Simulation training for umbilical cord prolapse
Despite a documented decrease in the incidence of UCP, this potentially fatal obstetric emergency will continue to occur. Simulation training in obstetric emergencies helps to improve teamwork, awareness, knowledge, and skills in life-threatening and/or uncommon obstetric complications.30
The aim of simulation training in such an obstetric emergency is to improve the team work in order to optimize the neonatal outcome. In addition, training involves maneuvers to alleviate cord compression, effective communication between those involved in the management, the use of spinal anesthesia and event documentation regarding the presence or absence of fetal distress (Box 4).
Box 4 Objectives of simulation training
Studies examining the effect of simulation training on the outcome of UCP revealed different results. Siassakos et al found that annual training was associated with improved management of cord prolapse in the form of improvement of DDI (from 25 to 14.5 minutes) as well as in Apgar scores below 7 at 5 minutes.31 However, Copson et al found non-significant improvements in all aspects of management apart from an increase in the number of babies with Apgar scores <7 at 5 minutes, and explained this by the high standard care prior to training.32 In their case, Copson et al concluded that simulation training would maintain the high standard of care in their units.

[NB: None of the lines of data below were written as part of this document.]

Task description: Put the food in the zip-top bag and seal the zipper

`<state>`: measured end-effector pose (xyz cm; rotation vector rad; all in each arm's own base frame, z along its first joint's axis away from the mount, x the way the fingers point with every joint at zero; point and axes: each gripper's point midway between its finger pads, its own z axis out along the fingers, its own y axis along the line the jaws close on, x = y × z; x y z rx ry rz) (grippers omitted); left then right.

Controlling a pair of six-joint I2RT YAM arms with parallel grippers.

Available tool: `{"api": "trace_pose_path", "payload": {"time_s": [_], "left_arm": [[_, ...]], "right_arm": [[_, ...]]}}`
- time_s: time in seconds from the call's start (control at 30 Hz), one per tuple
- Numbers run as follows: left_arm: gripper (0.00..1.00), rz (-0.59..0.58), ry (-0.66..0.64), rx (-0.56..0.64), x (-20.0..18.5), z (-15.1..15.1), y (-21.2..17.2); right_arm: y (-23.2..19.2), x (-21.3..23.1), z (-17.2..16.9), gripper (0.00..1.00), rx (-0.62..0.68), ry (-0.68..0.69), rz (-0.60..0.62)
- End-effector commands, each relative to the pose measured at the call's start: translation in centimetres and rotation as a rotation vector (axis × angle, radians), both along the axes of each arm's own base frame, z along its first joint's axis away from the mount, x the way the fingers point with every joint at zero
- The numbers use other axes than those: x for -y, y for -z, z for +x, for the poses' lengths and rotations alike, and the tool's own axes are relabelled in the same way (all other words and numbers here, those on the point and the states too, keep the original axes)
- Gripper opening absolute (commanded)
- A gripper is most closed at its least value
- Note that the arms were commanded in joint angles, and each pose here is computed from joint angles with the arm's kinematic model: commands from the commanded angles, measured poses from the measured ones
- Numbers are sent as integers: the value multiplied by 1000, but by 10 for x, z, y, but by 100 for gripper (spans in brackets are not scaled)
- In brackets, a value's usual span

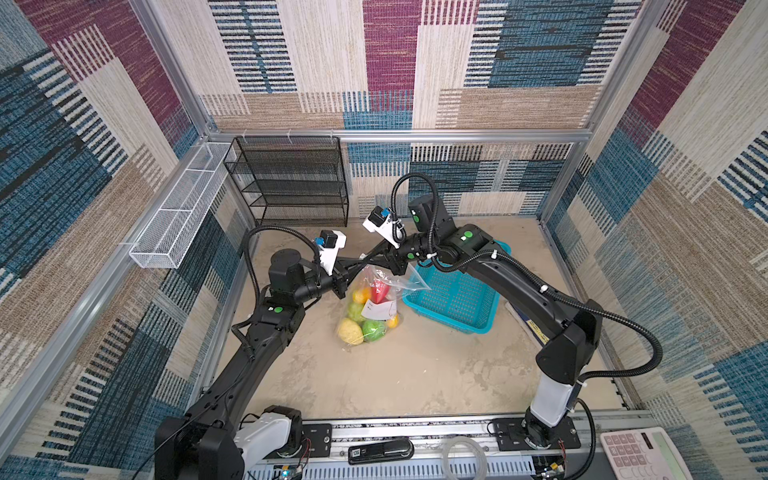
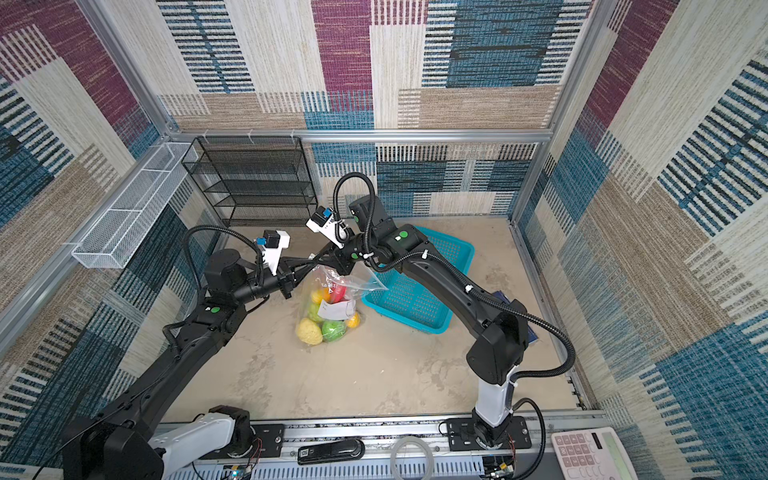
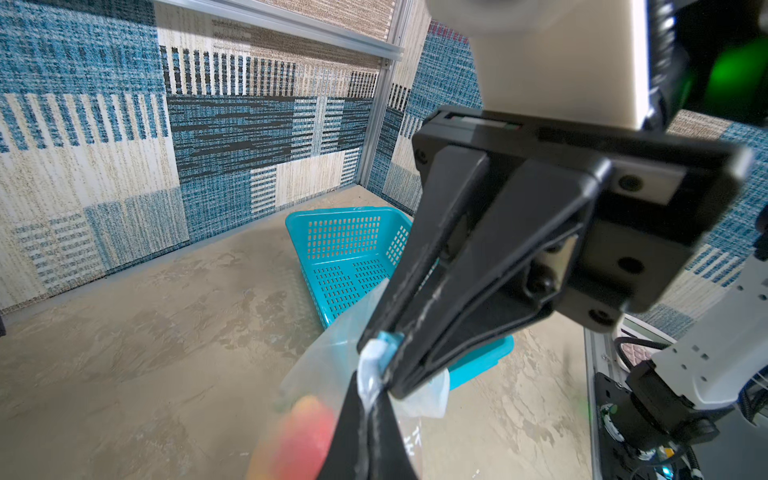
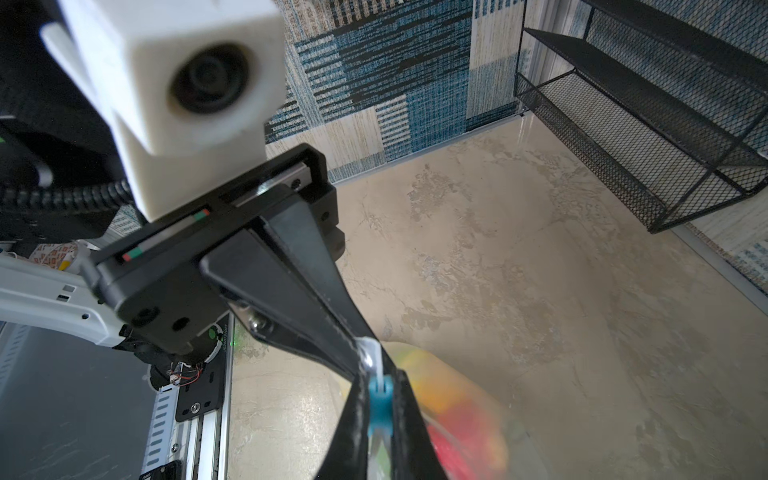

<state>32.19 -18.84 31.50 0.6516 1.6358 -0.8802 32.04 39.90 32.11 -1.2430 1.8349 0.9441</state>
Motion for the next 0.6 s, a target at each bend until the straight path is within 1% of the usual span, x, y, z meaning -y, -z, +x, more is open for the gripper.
{"api": "trace_pose_path", "payload": {"time_s": [0.0, 0.23, 0.37, 0.57], "left_arm": [[0, -42, -3, 149, -1, 1, -36], [0, -48, -16, 159, -3, 1, -40], [0, -57, -61, 167, -8, 4, -46], [0, -70, -137, 163, -19, 11, -55]], "right_arm": [[32, 23, 5, 9, -61, 102, -142], [43, 35, 15, 9, -42, 177, -204], [48, 45, 19, 10, -29, 227, -241], [52, 49, 18, 10, -36, 234, -245]]}}
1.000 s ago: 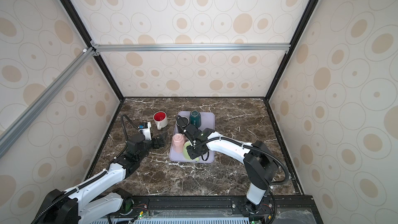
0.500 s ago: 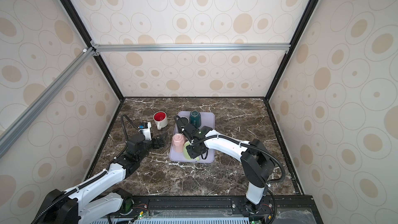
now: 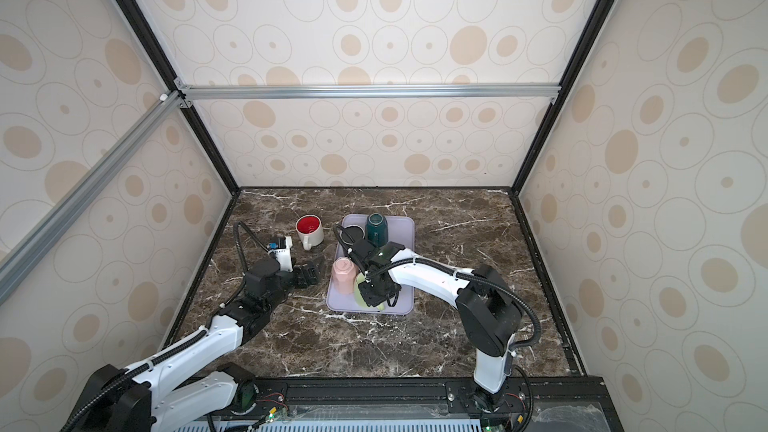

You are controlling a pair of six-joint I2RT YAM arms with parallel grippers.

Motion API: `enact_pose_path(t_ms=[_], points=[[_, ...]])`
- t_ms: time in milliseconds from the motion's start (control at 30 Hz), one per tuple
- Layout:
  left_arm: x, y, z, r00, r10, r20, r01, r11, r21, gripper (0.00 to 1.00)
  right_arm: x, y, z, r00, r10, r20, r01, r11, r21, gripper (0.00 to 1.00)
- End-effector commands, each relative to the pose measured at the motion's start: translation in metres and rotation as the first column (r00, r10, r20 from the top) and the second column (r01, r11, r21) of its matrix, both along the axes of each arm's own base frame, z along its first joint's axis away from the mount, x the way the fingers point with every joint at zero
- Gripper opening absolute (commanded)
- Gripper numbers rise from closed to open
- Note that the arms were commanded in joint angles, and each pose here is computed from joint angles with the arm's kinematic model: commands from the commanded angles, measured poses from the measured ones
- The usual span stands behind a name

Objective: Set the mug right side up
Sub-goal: 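Grasp the light-green mug's rim with the right gripper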

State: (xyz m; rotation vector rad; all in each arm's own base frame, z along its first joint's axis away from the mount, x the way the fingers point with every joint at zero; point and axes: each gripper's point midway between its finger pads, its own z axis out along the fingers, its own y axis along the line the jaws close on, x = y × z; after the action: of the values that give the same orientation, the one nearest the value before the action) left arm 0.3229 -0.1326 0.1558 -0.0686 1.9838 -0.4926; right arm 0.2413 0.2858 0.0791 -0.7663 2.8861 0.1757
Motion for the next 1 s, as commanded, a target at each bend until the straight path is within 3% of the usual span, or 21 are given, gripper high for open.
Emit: enact_pose_path(t_ms=[0,533,967], points=[[0.002,-0.003,0.005,1.0,-0.004,0.011,0.004,1.0,-0.022,0.98,0.0,-0.004,-0.001,1.0,0.011,0.004,-0.011,0.998,-0.057,0.27],[0.002,-0.002,0.003,1.0,0.002,0.007,-0.002,1.0,-0.018,0.98,0.002,-0.013,-0.011,1.0,-0.005,0.011,0.007,0.992,-0.128,0.26],[0.002,-0.003,-0.001,1.0,0.0,-0.002,0.0,1.0,-0.014,0.98,0.008,-0.026,-0.013,0.999,-0.02,0.041,0.029,0.977,-0.209,0.18]])
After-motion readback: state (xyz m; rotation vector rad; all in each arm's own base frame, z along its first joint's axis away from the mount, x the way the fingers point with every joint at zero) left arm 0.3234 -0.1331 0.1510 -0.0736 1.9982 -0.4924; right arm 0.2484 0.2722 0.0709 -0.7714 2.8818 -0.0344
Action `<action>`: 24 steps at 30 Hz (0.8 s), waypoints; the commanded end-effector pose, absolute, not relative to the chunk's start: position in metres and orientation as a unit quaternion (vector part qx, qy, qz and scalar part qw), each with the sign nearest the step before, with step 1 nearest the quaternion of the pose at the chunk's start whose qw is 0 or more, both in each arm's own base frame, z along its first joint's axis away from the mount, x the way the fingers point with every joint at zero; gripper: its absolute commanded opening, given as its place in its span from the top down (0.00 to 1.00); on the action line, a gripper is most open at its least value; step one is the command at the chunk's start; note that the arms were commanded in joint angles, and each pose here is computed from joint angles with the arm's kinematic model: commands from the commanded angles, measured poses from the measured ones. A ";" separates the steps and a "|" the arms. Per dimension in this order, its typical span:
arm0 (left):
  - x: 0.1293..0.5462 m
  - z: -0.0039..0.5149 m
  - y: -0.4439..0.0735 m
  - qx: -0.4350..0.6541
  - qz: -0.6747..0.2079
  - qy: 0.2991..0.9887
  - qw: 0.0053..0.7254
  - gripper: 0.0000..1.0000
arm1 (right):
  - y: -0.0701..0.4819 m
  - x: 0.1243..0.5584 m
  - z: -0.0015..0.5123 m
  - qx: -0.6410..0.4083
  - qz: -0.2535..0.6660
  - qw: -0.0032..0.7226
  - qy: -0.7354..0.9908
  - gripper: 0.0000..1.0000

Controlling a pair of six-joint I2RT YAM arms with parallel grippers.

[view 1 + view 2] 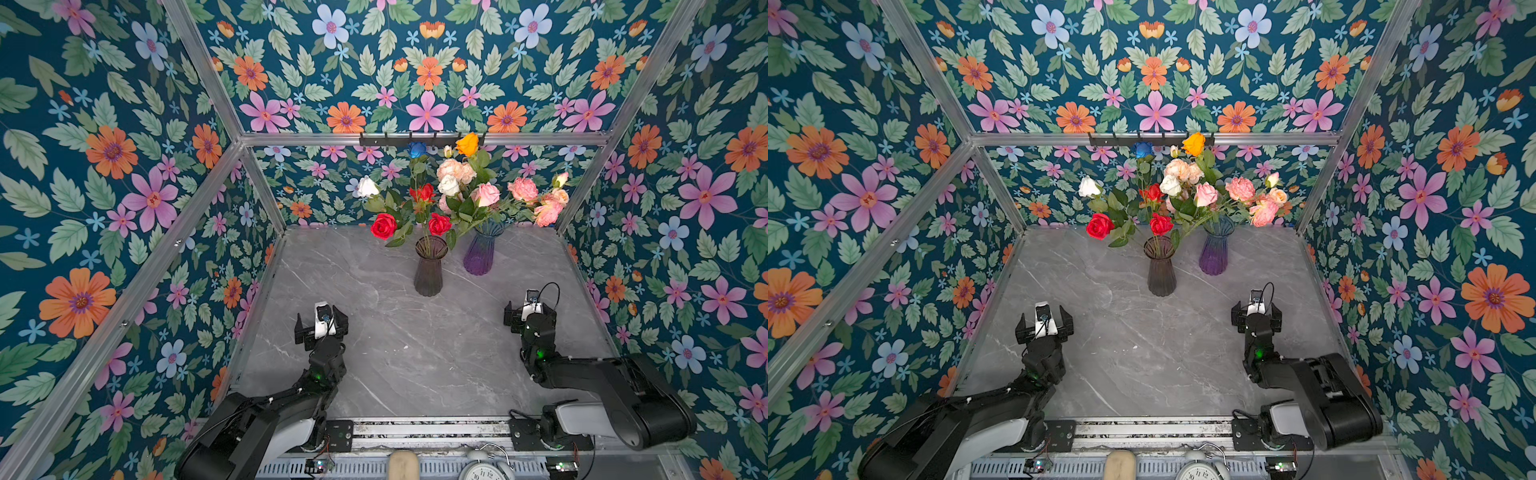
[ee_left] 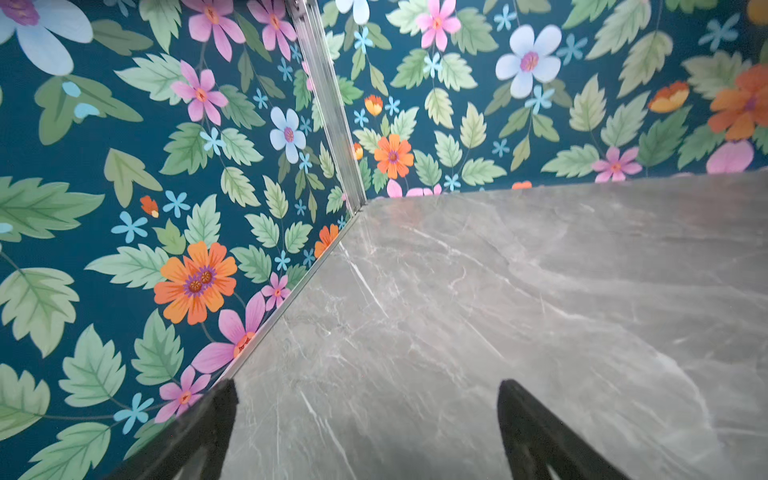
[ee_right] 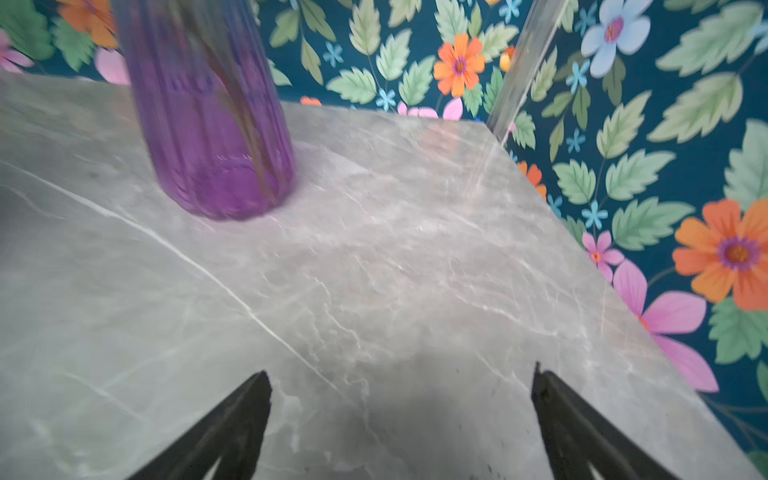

Documentation is very important for medico-legal issues. An identified member of the managing team should be responsible for recording the sequence of events, interventions, and maternal and neonatal outcomes. Documentation items are shown in Box 5.
Box 5 Documentation items
Umbilical cord prolapse is an acute obstetric emergency that is associated with increased perinatal morbidity and mortality, thus requiring rapid identification and intervention. Once diagnosed, the most rapid method of delivery should be carried out. If delivery is not imminent, alleviation of cord compression should be contemplated by elevating the presenting part either manually or by bladder filling in addition to repositioning of the patient. Prior knowledge of risk factors as well as regular simulation training that helps develop team work, DDI and documentation will benefit those unfamiliar with the condition to improve their management and hence the neonatal outcome.
The authors report no conflicts of interest in this work.